• Goal of the exercise:
A faithful, picture-free copy of the listing below is required.

+ + + + + + +

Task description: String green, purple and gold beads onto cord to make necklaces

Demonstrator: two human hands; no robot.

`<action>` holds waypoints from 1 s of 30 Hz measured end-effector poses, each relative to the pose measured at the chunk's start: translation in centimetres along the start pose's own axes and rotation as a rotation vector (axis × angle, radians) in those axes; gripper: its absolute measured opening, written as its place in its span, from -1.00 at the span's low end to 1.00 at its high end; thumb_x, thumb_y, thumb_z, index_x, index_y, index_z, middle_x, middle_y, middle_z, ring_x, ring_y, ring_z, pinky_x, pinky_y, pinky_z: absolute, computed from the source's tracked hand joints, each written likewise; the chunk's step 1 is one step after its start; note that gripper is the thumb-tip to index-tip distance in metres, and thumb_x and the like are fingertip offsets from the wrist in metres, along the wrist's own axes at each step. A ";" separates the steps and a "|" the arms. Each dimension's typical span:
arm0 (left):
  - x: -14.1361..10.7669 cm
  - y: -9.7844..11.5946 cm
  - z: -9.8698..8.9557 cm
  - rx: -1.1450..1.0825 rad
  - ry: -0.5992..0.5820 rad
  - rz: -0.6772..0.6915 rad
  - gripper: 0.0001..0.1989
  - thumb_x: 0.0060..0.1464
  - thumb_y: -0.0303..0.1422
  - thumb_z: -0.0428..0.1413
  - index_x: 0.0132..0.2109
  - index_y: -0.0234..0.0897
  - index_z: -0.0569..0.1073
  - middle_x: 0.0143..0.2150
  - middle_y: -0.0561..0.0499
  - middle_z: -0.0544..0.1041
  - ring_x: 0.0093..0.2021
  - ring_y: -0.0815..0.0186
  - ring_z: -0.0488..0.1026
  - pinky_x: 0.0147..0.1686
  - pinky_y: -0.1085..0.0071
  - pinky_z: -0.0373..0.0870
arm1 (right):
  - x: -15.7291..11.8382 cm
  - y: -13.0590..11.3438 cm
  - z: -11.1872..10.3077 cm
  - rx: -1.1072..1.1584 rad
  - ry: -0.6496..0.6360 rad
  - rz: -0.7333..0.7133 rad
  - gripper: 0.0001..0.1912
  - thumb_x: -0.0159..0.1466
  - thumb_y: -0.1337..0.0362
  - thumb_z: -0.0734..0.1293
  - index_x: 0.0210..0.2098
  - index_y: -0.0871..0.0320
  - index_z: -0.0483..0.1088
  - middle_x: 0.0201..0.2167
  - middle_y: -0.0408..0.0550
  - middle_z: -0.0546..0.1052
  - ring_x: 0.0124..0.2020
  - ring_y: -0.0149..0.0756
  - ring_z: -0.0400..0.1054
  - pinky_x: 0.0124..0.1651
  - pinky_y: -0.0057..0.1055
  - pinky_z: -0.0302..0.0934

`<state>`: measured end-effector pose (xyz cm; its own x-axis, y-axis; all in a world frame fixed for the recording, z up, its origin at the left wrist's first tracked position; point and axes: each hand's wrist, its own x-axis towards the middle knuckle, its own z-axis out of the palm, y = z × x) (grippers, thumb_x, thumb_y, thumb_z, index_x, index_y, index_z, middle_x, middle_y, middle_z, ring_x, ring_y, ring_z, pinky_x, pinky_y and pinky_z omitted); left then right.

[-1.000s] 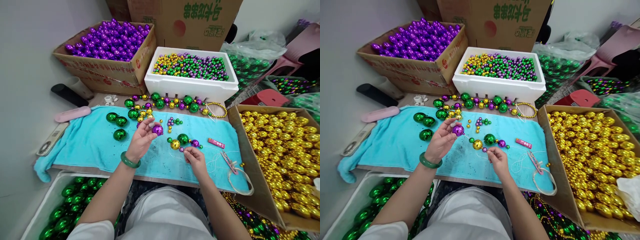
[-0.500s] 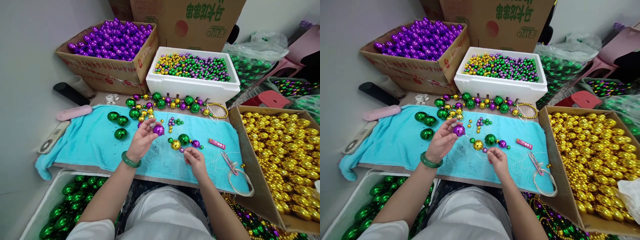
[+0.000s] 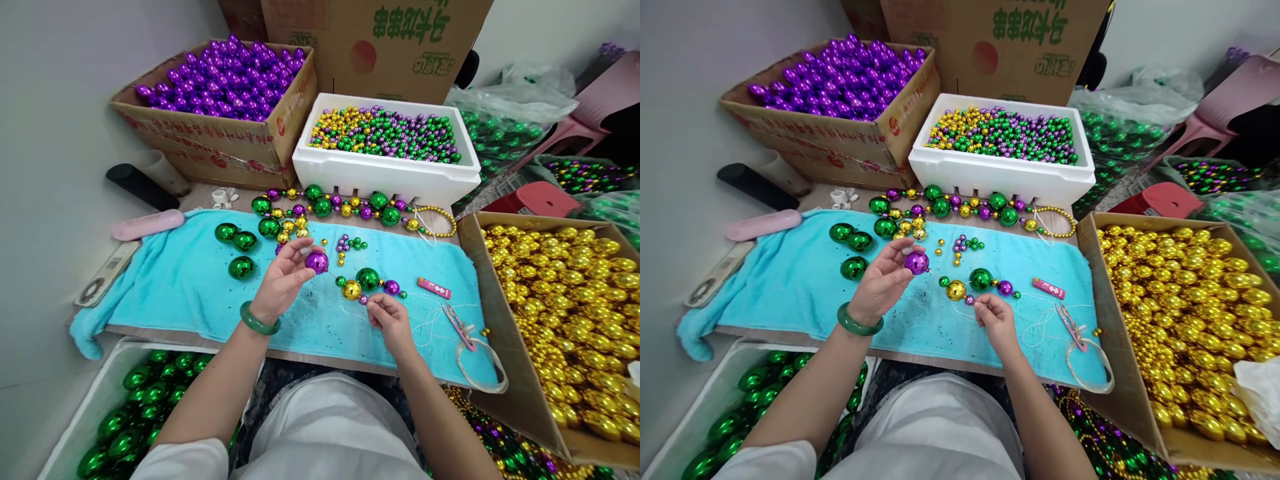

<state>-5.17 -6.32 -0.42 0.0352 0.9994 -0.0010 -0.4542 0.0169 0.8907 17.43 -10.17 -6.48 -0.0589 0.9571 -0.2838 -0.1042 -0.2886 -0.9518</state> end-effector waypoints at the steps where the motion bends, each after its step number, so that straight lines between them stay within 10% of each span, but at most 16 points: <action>1: 0.0 0.0 0.0 -0.014 0.004 -0.008 -0.55 -0.14 -0.41 0.35 -0.04 -0.15 0.49 -0.07 -0.03 0.54 -0.10 0.30 0.47 -0.06 0.37 0.41 | 0.0 0.0 0.0 0.009 -0.003 0.011 -0.74 0.05 0.08 0.41 -0.48 0.15 0.38 -0.70 -0.22 0.30 -0.66 -0.48 0.10 -0.61 -0.51 -0.03; 30: 0.2 -1.1 -0.6 0.073 0.195 -0.080 -0.76 -0.09 -0.21 0.33 -0.27 -0.24 0.64 -0.16 -0.07 0.61 -0.14 0.29 0.50 -0.20 0.44 0.46 | 0.3 0.4 1.7 0.163 -0.110 0.017 -0.66 0.07 0.12 0.45 -0.26 0.13 0.32 -0.60 -0.22 0.44 -0.61 -0.43 0.30 -0.62 -0.53 0.12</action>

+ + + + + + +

• Answer to this exercise:
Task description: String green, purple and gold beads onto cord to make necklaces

Demonstrator: two human hands; no robot.

`<action>` holds waypoints from 1 s of 30 Hz measured end-effector poses, each relative to the pose measured at the chunk's start: translation in centimetres along the start pose's own axes and rotation as a rotation vector (axis × angle, radians) in those axes; gripper: its absolute measured opening, written as its place in its span, from -1.00 at the span's low end to 1.00 at its high end; thumb_x, thumb_y, thumb_z, index_x, index_y, index_z, middle_x, middle_y, middle_z, ring_x, ring_y, ring_z, pinky_x, pinky_y, pinky_z: absolute, computed from the source's tracked hand joints, each written likewise; the chunk's step 1 is one step after its start; note that gripper is the thumb-tip to index-tip distance in metres, and thumb_x and the like are fingertip offsets from the wrist in metres, along the wrist's own axes at each step. A ";" separates the steps and a "|" the arms. Each dimension's typical span:
arm0 (left):
  - x: -14.1361..10.7669 cm
  - y: -9.7844..11.5946 cm
  - z: -9.8698..8.9557 cm
  - rx: -1.1450..1.0825 rad
  - ry: -0.5992..0.5820 rad
  - rz: -0.6772..0.6915 rad
  - gripper: 0.0001..0.1989
  - thumb_x: 0.0060..0.1464
  - thumb_y: -0.0303..0.1422
  - thumb_z: -0.0428..0.1413
  - index_x: 0.0132..0.2109
  - index_y: -0.0234..0.0897
  - index_z: -0.0569..0.1073
  - middle_x: 0.0143..0.2150
  - middle_y: -0.0561..0.0499
  - middle_z: -0.0544..0.1041
  - ring_x: 0.0093..0.2021
  - ring_y: -0.0815..0.0186
  - ring_z: -0.0488..0.1026
  - pinky_x: 0.0147..0.1686
  - pinky_y: -0.1085..0.0071
  - pinky_z: -0.0373..0.0870
arm1 (right):
  - x: -15.7291..11.8382 cm
  - y: -13.0590..11.3438 cm
  - z: -11.1872..10.3077 cm
  - rx: -1.1072..1.1584 rad
  - ry: -0.6496..0.6360 rad
  - rz: -0.7333..0.7133 rad
  - gripper: 0.0001..0.1912
  - thumb_x: -0.0159..0.1466
  - thumb_y: -0.1337..0.0362
  - thumb_z: -0.0734..0.1293
  - index_x: 0.0210..0.2098
  - index_y: -0.0871..0.0320
  - index_z: -0.0483..0.1088
  - middle_x: 0.0201..0.2167
  - middle_y: -0.0408..0.0550
  - middle_z: -0.0546..0.1052
  - ring_x: 0.0124..0.2020
  - ring_y: -0.0149..0.0756
  - ring_z: -0.0400..0.1054
  - pinky_x: 0.0124..0.1651
  - pinky_y: -0.0057..0.1055
  - pinky_z: -0.0302..0.0934

`<state>`: measured end-effector pose (xyz cm; its own x-axis, y-axis; all in a world frame fixed for the recording, z up, its origin at the left wrist's first tracked position; point and axes: each hand's wrist, its own x-axis towards the middle knuckle, its own z-axis out of the palm, y = z × x) (grippers, thumb_x, thumb_y, thumb_z, index_x, index_y, index_z, middle_x, middle_y, middle_z, ring_x, ring_y, ring_z, pinky_x, pinky_y and pinky_z omitted); left then right.

[-1.000s] 
[-0.500s] 
[+0.000s] 

<state>-5.17 -6.32 -0.42 0.0352 0.9994 -0.0010 -0.4542 0.0169 0.8907 17.43 -10.17 -6.48 -0.0589 0.9571 -0.2838 -0.1042 -0.2886 -0.9518</state> end-effector waypoints at the steps where the motion bends, each after its step number, so that straight lines between them stay within 10% of each span, but at most 16 points: <action>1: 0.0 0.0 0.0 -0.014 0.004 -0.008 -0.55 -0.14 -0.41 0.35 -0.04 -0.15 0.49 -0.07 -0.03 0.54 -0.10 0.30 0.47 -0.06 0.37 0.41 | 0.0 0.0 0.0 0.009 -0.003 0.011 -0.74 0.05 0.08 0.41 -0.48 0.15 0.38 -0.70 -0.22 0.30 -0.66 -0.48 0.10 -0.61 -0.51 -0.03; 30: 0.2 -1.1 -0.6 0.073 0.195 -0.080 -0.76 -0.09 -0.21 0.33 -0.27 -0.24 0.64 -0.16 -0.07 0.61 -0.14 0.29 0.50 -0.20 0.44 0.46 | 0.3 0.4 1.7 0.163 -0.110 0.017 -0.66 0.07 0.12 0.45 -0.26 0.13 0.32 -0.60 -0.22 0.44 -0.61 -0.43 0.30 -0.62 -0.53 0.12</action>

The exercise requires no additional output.